Pete enarcó las cejas.

– El equipo de nuestro querido señor Rennie juega en casa -dijo Julia-. Ese hombre se subirá a la tribuna en la asamblea municipal de emergencia del jueves por la noche e intentará darle cuerda a este pueblo como si fuera un reloj de bolsillo. Los visitantes, sin embargo, son los que tienen el saque de honor. -Señaló a los periódicos-. Ese es nuestro saque. Si conseguimos que lo lean suficientes personas, Rennie tendrá que responder a algunas duras preguntas antes de ponerse a soltar su discursito. A lo mejor conseguimos hacerle perder un poco el ritmo.

– O a lo mejor mucho, si descubrimos quiénes tiraron las piedras en el Food City -dijo Pete-. Y ¿sabes una cosa? Creo que lo descubriremos. Creo que este asunto ha sido organizado demasiado deprisa. Tiene que haber cabos sueltos.

– Solo espero que Barbie siga con vida cuando empecemos a tirar de ellos -dijo Julia. Consultó su reloj-. Vamos, Rosie, vayamos a dar una vuelta en coche. ¿Quieres venir, Horace?

Horace sí quería.

18

– Puede dejarme bajar aquí, señor -dijo Sammy. Era una agradable propiedad estilo rancho de Eastchester. Aunque la casa estaba a oscuras, el césped estaba iluminado, porque ya se encontraban muy cerca de la Cúpula, donde habían instalado potentes focos en el límite municipal entre Chester's Mills y Harlow.

– ¿Quier's 'tra c'rveza para'l camino, Missy Lou?

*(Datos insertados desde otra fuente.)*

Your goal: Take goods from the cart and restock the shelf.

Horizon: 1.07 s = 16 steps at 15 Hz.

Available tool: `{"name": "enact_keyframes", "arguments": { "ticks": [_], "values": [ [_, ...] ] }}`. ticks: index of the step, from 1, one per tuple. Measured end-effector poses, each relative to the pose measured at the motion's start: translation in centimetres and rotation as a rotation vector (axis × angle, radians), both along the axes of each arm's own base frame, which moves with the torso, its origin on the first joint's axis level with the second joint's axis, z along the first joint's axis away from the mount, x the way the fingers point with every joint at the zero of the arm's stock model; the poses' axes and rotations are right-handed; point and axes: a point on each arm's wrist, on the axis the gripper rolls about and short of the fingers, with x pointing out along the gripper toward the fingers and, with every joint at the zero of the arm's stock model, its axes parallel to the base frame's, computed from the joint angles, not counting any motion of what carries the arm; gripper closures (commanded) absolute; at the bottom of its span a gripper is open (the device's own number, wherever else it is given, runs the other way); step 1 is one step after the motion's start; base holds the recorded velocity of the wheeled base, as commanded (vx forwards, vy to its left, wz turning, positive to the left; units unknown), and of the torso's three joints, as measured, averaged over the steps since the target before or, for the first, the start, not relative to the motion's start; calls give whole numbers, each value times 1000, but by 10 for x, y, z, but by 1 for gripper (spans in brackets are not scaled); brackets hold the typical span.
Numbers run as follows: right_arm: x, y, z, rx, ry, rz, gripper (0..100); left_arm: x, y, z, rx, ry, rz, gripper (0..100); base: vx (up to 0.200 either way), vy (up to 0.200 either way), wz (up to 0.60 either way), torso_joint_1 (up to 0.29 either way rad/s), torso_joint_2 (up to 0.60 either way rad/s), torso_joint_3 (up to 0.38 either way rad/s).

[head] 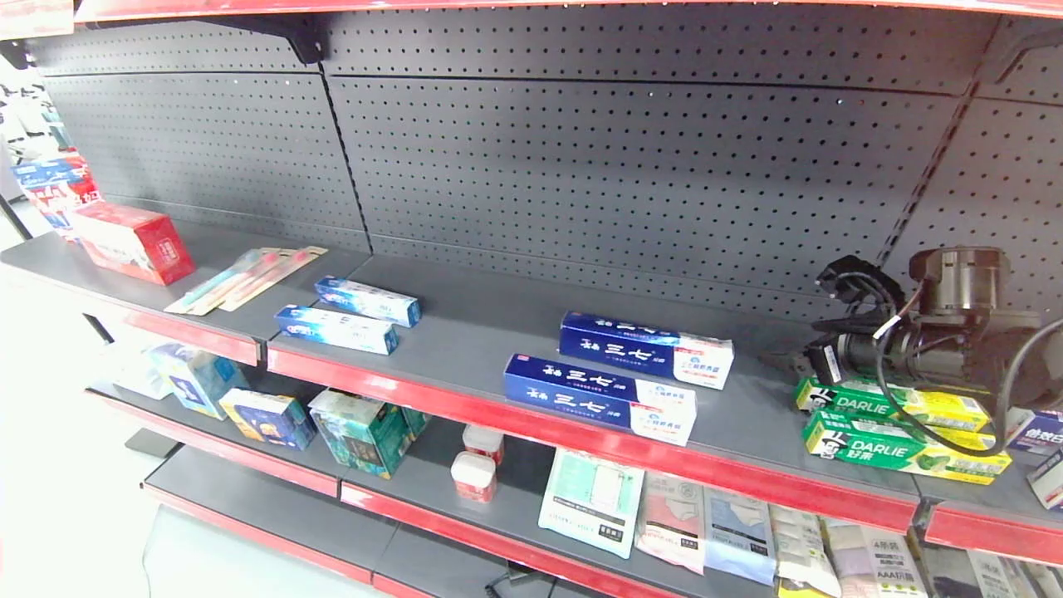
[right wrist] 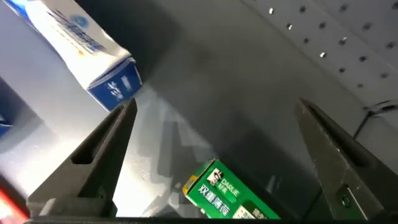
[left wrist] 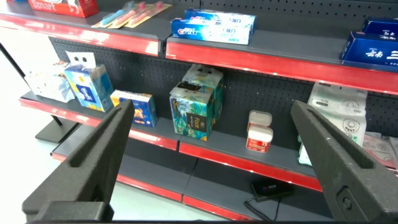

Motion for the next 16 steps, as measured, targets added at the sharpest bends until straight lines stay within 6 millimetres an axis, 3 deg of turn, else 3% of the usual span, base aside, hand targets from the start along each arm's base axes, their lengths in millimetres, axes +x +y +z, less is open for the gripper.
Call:
{"name": "enact_keyframes", "arguments": {
  "ticks": [6,16],
  "values": [
    [16,2,-4,-3,-8,5,0,0,0,0,0,0,1,0,0,0,0,0,0,0],
    [24,24,-6,-1,-9,54,0,0,0,0,0,0,0,0,0,0,0,0,0,0]
  ]
}}
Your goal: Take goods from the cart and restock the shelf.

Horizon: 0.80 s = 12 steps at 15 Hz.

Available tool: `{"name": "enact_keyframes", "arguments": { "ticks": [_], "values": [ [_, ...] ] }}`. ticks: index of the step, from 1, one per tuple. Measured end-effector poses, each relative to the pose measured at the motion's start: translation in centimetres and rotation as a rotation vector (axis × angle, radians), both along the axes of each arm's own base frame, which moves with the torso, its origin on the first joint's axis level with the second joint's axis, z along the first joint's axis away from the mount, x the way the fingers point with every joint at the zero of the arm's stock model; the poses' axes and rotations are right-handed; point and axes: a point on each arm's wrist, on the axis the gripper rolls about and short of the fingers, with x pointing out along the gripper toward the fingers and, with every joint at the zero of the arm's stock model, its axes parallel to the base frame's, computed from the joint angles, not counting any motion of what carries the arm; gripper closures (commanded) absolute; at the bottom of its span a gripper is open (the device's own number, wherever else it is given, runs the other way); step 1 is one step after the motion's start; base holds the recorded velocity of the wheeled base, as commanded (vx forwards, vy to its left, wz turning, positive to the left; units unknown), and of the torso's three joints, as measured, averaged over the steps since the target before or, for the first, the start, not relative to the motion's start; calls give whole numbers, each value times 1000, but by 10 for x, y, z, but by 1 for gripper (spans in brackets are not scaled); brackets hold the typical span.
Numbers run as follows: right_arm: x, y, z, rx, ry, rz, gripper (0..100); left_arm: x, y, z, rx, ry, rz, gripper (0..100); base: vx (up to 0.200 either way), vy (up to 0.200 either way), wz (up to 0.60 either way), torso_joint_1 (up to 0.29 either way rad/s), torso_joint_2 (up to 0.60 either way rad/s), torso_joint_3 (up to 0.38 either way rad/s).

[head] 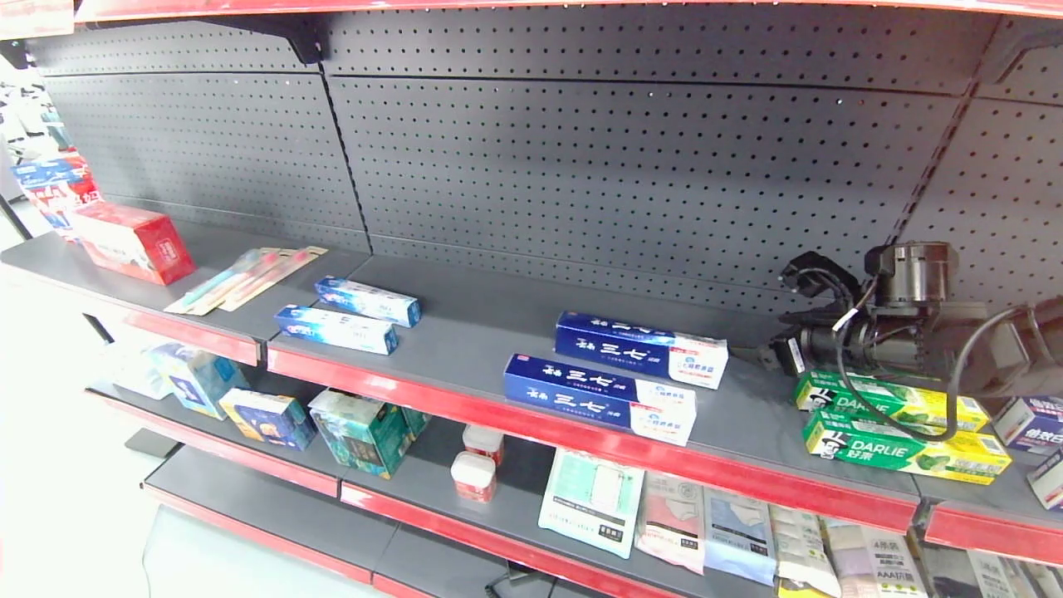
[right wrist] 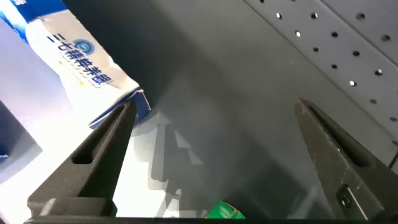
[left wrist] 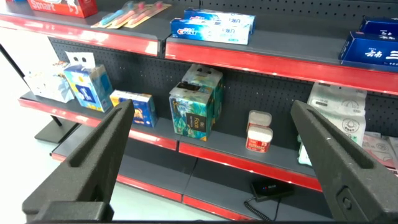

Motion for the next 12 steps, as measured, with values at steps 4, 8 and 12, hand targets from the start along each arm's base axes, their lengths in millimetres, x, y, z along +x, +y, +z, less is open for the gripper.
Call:
{"name": "enact_keyframes", "arguments": {
  "ticks": [4,8,12],
  "values": [
    [0,4,0,0,-1,10,0,0,0,0,0,0,0,0,0,0,0,0,0,0],
    [-5,-1,5,-2,-7,-1,0,0,0,0,0,0,0,0,0,0,0,0,0,0],
    [-32,-3,24,4,-39,-14,0,0,0,0,0,0,0,0,0,0,0,0,0,0]
  ]
}}
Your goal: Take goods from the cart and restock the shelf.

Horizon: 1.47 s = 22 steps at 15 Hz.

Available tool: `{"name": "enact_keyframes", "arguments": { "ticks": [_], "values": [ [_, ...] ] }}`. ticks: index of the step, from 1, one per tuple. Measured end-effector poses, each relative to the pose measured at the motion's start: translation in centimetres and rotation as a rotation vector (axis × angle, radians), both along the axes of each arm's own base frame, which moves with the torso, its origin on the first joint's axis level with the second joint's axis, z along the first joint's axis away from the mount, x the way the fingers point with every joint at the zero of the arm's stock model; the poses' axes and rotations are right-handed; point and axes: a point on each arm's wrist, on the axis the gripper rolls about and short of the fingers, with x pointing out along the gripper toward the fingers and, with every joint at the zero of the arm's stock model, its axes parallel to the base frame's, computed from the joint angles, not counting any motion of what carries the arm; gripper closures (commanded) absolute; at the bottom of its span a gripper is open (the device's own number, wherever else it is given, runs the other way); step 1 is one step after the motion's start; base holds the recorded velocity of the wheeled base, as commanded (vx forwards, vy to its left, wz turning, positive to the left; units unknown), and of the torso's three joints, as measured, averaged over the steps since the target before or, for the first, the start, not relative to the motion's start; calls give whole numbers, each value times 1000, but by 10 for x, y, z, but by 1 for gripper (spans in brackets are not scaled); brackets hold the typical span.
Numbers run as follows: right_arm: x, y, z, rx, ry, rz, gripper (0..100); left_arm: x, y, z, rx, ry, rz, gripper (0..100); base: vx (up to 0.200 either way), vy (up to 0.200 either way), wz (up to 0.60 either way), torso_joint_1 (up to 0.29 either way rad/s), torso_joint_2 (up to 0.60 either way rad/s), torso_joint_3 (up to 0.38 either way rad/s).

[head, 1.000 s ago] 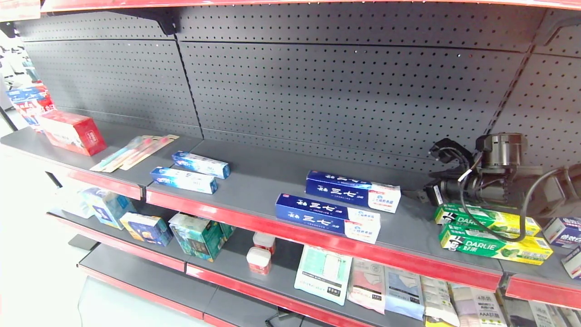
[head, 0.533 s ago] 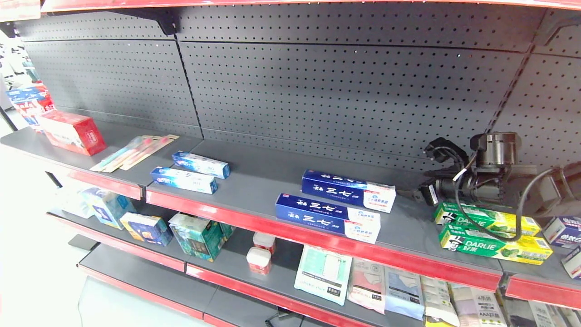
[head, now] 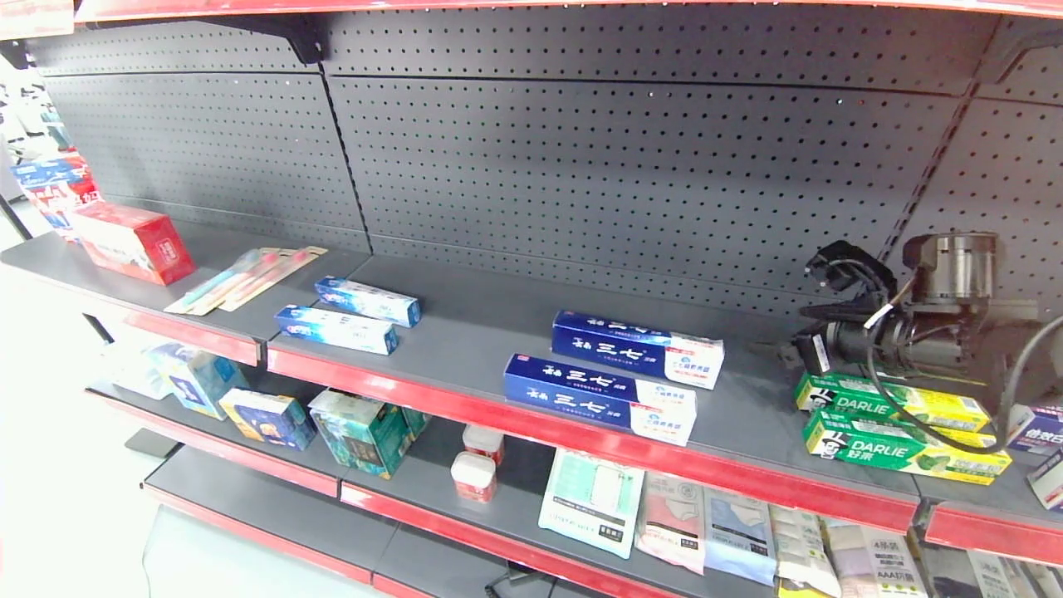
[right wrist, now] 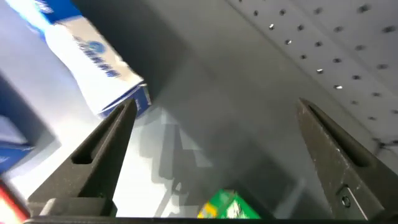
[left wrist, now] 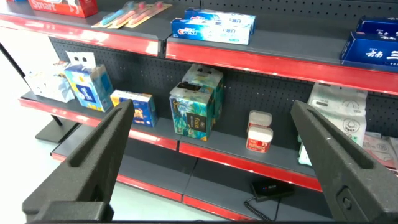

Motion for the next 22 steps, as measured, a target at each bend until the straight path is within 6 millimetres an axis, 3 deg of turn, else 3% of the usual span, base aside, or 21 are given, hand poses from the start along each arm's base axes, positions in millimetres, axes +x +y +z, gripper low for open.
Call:
{"name": "enact_keyframes", "arguments": {
  "ticks": [7,11,15,22],
  "values": [
    [-96,-1,26,51,-26,-166,0,0,0,0,0,0,0,0,0,0,0,0,0,0],
    [-176,-3,36,41,-117,-296,0,0,0,0,0,0,0,0,0,0,0,0,0,0],
    [-250,-3,16,102,-207,-342,0,0,0,0,0,0,0,0,0,0,0,0,0,0],
    [-328,1,-40,156,-344,-356,0,0,0,0,0,0,0,0,0,0,0,0,0,0]
  ]
}}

– No, señor, a mí el camino se me acaba aquí. -Aunque no era verdad. Todavía tenía que volver al pueblo. En el amarillento resplandor que proyectaban las luces de la Cúpula, Alden Dinsmore parecía tener ochenta y cinco años en lugar de cuarenta y cinco. La chica nunca había visto una cara tan triste… salvo quizá la suya, en el espejo de su habitación del hospital, antes de embarcarse en ese viaje. Se inclinó y le dio un beso en la mejilla. La sombra de barba le pinchó en los labios. El hombre se llevó una mano al lugar donde le había dado el beso y hasta consiguió sonreír un poco.

– Debería volver ya a casa, señor. Tiene que pensar en su mujer. Y tiene que cuidar de su otro niño.

– S'pongo que tien's razón.

– Sí que tengo razón.

– ¿'starás bien?

– Sí, señor. -Bajó y luego se volvió para mirarlo-. ¿Y usted?

– Lo intentaré -repuso el hombre.

Sammy cerró la puerta de un golpe y se quedó de pie al final del camino de entrada mirando cómo daba la vuelta. El hombre se metió en la cuneta, pero estaba seca y salió de allí sin problemas. Volvió a poner rumbo hacia la 119, zigzagueando al principio. Después los faros de detrás consiguieron seguir una línea más o menos recta. Volvía a ir por el centro de la carretera -la puta línea blanca, habría dicho Phil-, pero Sammy pensó que no le pasaría nada. Ya eran casi las ocho y media, estaba completamente oscuro, y pensó que seguramente no se encontraría con nadie.